→ **RECORD SET**:
>>>

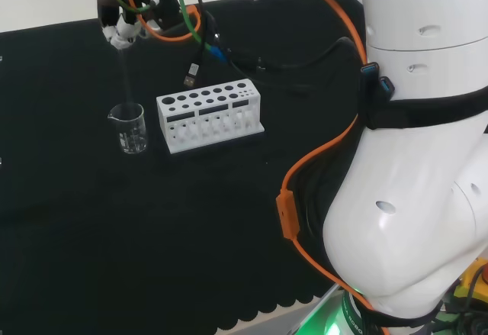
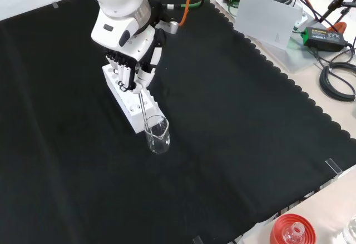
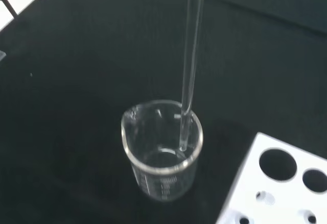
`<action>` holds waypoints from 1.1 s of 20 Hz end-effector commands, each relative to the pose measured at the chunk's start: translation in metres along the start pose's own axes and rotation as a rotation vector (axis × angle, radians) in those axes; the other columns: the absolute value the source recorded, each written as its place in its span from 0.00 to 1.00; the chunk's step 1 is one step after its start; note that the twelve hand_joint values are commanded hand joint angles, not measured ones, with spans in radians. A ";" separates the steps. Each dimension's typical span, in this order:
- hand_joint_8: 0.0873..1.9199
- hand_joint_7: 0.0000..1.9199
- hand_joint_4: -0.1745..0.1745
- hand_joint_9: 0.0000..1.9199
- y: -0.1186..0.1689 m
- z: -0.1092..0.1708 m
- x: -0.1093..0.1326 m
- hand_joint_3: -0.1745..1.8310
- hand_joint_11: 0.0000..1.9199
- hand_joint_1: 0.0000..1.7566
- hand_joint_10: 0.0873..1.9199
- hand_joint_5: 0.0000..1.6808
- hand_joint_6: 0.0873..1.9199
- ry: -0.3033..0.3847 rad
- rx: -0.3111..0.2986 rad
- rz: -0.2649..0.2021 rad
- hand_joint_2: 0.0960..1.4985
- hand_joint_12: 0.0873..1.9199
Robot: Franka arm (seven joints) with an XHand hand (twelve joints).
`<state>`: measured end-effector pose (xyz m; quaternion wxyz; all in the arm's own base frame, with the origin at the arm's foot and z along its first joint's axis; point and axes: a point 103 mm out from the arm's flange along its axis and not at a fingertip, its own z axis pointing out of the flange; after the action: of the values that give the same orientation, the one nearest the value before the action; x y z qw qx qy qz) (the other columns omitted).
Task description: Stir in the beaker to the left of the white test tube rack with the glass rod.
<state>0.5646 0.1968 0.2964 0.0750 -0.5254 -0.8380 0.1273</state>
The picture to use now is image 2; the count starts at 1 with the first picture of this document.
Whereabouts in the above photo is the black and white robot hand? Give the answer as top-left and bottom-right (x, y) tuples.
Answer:
(105, 24), (168, 94)

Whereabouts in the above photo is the clear glass rod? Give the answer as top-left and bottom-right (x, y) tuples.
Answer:
(137, 89), (152, 136)

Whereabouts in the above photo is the white test tube rack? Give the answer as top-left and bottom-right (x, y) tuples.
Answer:
(102, 64), (166, 135)

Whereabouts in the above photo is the clear glass beaker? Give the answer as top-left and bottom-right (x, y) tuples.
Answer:
(144, 114), (171, 155)

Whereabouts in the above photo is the black cloth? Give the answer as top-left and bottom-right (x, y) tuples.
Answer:
(0, 0), (356, 244)

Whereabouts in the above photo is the pale board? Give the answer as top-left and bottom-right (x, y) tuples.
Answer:
(235, 0), (304, 51)

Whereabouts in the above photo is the black power adapter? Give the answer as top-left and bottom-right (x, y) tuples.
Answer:
(303, 26), (349, 53)

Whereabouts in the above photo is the orange clamp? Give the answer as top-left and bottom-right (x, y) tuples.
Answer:
(328, 21), (348, 34)

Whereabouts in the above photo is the black tripod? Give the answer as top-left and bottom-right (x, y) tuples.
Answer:
(319, 0), (356, 31)

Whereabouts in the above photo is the red ribbed round holder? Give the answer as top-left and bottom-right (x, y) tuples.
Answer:
(269, 213), (318, 244)

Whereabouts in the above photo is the small clear glass flask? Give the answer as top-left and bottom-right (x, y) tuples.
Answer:
(281, 221), (305, 244)

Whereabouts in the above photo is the clear glass vessel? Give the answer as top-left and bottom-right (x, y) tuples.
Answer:
(342, 214), (356, 244)

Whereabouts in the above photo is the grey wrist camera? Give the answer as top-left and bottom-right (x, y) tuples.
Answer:
(155, 20), (179, 35)

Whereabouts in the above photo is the orange cable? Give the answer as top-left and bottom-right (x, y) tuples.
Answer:
(177, 0), (295, 28)

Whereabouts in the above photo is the grey base plate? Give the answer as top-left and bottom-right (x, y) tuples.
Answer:
(214, 0), (332, 74)

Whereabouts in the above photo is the coiled black cable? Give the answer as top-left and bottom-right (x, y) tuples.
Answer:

<<<

→ **WHAT THE TASK REQUIRES**: Your answer must be the records above, word for word, with every picture left out.

→ **RESPONSE TO THE TASK**:
`<action>` holds waypoints from 1.1 s of 20 Hz end-effector commands, each relative to the pose measured at the chunk's start: translation in metres along the start pose's own axes and rotation as a rotation vector (axis × angle, radians) in those axes; the other columns: the absolute value the source recorded, each written as its place in its span from 0.00 to 1.00; the chunk's step 1 is one step after its start; note that the twelve hand_joint values are commanded hand joint angles, not measured ones, with spans in radians. A ";" separates the steps. Each dimension's typical span, in this order:
- hand_joint_8: 0.0873..1.9199
- hand_joint_7: 0.0000..1.9199
- hand_joint_4: -0.1745..0.1745
- hand_joint_9: 0.0000..1.9199
- y: -0.1186..0.1689 m
- z: -0.1092..0.1708 m
- x: -0.1093..0.1326 m
- hand_joint_3: -0.1745..1.8310
- hand_joint_11: 0.0000..1.9199
- hand_joint_1: 0.0000..1.7566
- hand_joint_10: 0.0873..1.9199
- hand_joint_5: 0.0000..1.6808
- hand_joint_6: 0.0873..1.9199
- ry: -0.3033..0.3847 rad
- rx: -0.3111..0.2986 rad
- rz: -0.2649..0.2021 rad
- hand_joint_2: 0.0960..1.4985
- hand_joint_12: 0.0873..1.9199
Robot: Franka arm (seven joints) with an XHand hand (twelve joints).
`<state>`: measured end-effector pose (xyz m; quaternion wxyz; all in the arm's own base frame, with the origin at the arm's foot and z along its first joint's axis; point and axes: a point 103 mm out from the arm's flange along its axis and not at a fingertip, its own z axis pointing out of the flange; after the action: of the values that give the same orientation, the one nearest the value before the action; x y z qw qx qy qz) (the other columns omitted).
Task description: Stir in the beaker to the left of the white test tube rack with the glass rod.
<state>0.5646 0.1968 0.2964 0.0750 -0.5254 -0.8380 0.1273</state>
The picture to use now is image 2; the count starts at 1 with the first picture of this document.
Whereabouts in the above photo is the black and white robot hand? Give the answer as top-left and bottom-right (x, y) tuples.
Answer:
(105, 24), (168, 94)

Whereabouts in the above photo is the clear glass rod? Give the answer as top-left and bottom-right (x, y) tuples.
Answer:
(137, 89), (152, 136)

Whereabouts in the above photo is the white test tube rack? Give the answer as top-left and bottom-right (x, y) tuples.
Answer:
(102, 64), (166, 135)

Whereabouts in the above photo is the clear glass beaker? Give the answer as top-left and bottom-right (x, y) tuples.
Answer:
(144, 114), (171, 155)

Whereabouts in the above photo is the black cloth? Give the answer as top-left and bottom-right (x, y) tuples.
Answer:
(0, 0), (356, 244)

Whereabouts in the above photo is the pale board? Give the answer as top-left and bottom-right (x, y) tuples.
Answer:
(235, 0), (304, 51)

Whereabouts in the above photo is the black power adapter? Give the answer as top-left and bottom-right (x, y) tuples.
Answer:
(303, 26), (349, 53)

Whereabouts in the above photo is the orange clamp? Give the answer as top-left and bottom-right (x, y) tuples.
Answer:
(328, 21), (348, 34)

Whereabouts in the above photo is the black tripod? Give the answer as top-left and bottom-right (x, y) tuples.
Answer:
(319, 0), (356, 31)

Whereabouts in the above photo is the red ribbed round holder? Give the answer as top-left and bottom-right (x, y) tuples.
Answer:
(269, 213), (318, 244)

Whereabouts in the above photo is the small clear glass flask? Give the answer as top-left and bottom-right (x, y) tuples.
Answer:
(281, 221), (305, 244)

Whereabouts in the above photo is the clear glass vessel? Give the answer as top-left and bottom-right (x, y) tuples.
Answer:
(342, 214), (356, 244)

Whereabouts in the above photo is the grey wrist camera? Give the answer as top-left and bottom-right (x, y) tuples.
Answer:
(155, 20), (179, 35)

Whereabouts in the above photo is the orange cable? Give the answer as top-left and bottom-right (x, y) tuples.
Answer:
(177, 0), (295, 28)

Whereabouts in the above photo is the grey base plate? Give the answer as top-left and bottom-right (x, y) tuples.
Answer:
(214, 0), (332, 74)

Whereabouts in the above photo is the coiled black cable? Give the answer as top-left and bottom-right (x, y) tuples.
Answer:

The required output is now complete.